Dataset content
= Beginning of Section =

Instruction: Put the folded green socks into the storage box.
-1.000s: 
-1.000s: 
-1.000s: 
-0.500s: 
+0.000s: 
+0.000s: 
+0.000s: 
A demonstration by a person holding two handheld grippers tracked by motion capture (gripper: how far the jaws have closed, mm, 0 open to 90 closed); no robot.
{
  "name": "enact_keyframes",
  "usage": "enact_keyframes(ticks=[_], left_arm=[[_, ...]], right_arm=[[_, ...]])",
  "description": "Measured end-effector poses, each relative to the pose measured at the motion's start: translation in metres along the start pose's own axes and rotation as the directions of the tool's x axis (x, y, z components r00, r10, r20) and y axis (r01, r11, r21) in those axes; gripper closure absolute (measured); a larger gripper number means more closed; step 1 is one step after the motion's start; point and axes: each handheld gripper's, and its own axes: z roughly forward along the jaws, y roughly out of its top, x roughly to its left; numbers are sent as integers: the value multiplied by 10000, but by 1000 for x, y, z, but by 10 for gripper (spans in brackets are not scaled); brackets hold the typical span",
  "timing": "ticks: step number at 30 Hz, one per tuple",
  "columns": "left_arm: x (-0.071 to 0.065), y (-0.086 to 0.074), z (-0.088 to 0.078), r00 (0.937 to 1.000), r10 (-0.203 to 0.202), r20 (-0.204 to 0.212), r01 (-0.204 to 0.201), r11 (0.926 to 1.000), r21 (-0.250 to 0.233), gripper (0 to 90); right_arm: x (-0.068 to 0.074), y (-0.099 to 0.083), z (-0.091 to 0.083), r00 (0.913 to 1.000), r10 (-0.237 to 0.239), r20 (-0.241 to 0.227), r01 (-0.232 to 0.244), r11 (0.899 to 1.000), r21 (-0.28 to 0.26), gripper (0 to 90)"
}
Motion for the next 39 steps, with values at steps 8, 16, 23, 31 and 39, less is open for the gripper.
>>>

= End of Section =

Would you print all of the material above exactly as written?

Your response
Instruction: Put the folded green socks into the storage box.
-1.000s: 
-1.000s: 
-1.000s: 
-0.500s: 
+0.000s: 
+0.000s: 
+0.000s: 
A demonstration by a person holding two handheld grippers tracked by motion capture (gripper: how far the jaws have closed, mm, 0 open to 90 closed); no robot.
{
  "name": "enact_keyframes",
  "usage": "enact_keyframes(ticks=[_], left_arm=[[_, ...]], right_arm=[[_, ...]])",
  "description": "Measured end-effector poses, each relative to the pose measured at the motion's start: translation in metres along the start pose's own axes and rotation as the directions of the tool's x axis (x, y, z components r00, r10, r20) and y axis (r01, r11, r21) in those axes; gripper closure absolute (measured); a larger gripper number means more closed; step 1 is one step after the motion's start; point and axes: each handheld gripper's, and its own axes: z roughly forward along the jaws, y roughly out of its top, x roughly to its left; numbers are sent as integers: the value multiplied by 10000, but by 1000 for x, y, z, but by 10 for gripper (spans in brackets are not scaled); brackets hold the typical span",
  "timing": "ticks: step number at 30 Hz, one per tuple",
  "columns": "left_arm: x (-0.071 to 0.065), y (-0.086 to 0.074), z (-0.088 to 0.078), r00 (0.937 to 1.000), r10 (-0.203 to 0.202), r20 (-0.204 to 0.212), r01 (-0.204 to 0.201), r11 (0.926 to 1.000), r21 (-0.250 to 0.233), gripper (0 to 90); right_arm: x (-0.068 to 0.074), y (-0.099 to 0.083), z (-0.091 to 0.083), r00 (0.913 to 1.000), r10 (-0.237 to 0.239), r20 (-0.241 to 0.227), r01 (-0.232 to 0.244), r11 (0.899 to 1.000), r21 (-0.28 to 0.26), gripper (0 to 90)"
}
Motion for the next 39 steps, with values at steps 8, 16, 23, 31 and 39, less is open for the gripper.
>>>

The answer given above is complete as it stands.